Tonight I decided to go full throttle and whip out Julia Child's MtAoFC V1. Okay. So her name has been a little overworked lately. But, for good reason. Her cookbook is sort of a cooking manual - all the basics, covered. Measurements are exact, method is written step by step, and she never forgets to include a subnote of how to fix a recipe that went so terribly wrong. Until you read the 5 pages of omlette making (including diagrams) you just assume that tossing eggs in a pan is a simple matter. Oh No! There is an ART to it. That... is what I love.

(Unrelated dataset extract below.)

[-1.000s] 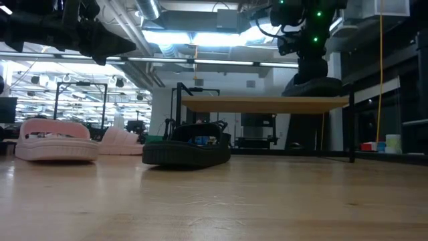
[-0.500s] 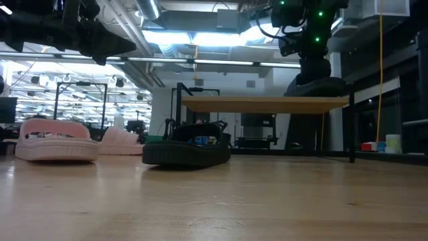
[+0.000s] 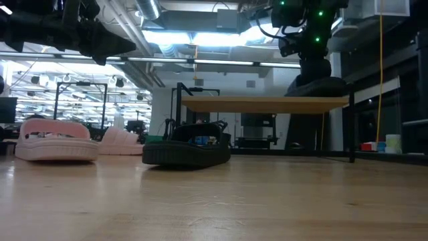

The potato and cheese sticks went something like this: boil 1/2 pound of potatoes (one large or two small) in salty water, drain it, cook off the water, use a ricer (I used the detachable masher on my immersion blender) to grind up the dry potatoes. Add 2/3 cup of flour, mix well. Add 1 egg and mix till smooth again. Add 1 cup of grated Gruyere (YUM!). Add a dash nutmeg, cayenne, white pepper (I used black), but no salt because it won't need it. Mix and pour the load into a pastry bag (I used a ziploc) and pipe little lines onto a cookie sheet. They are supposed to be the size of french fries, but I was lazy and went with little sausages. I also sprinkled them with a little Parmesan. Bake at 425 for 20 minutes.

The fish was just a piece of cod, dried and dredged in flour and pan fried in butter and oil.

Everything was served on a bed of green leaf lettuce (from the farm) and garnished with tartar sauce (homemade- and explained in the next post) as well as edible flowers.


  1. I wish I am your dog!

    Where did you learn to cook like this? Those pictures are making me hungry!

    Keep up the good job, Ontario local food also need lots of local recipes.

  2. Hey there!
    Haha, Darcy is a pretty lucky dog. She eats everything from leg of lamb to turnips in a butter sauce.

    I just like to experiment in the kitchen, and the parents have always been good on giving us free range to try things out. (In the culinary sense.)

    Within a year or so of cooking everyday, you really begin to realize the quality of GOOD ingredients. Anything from a box just doesn't measure up! Once you go local... you never go back!!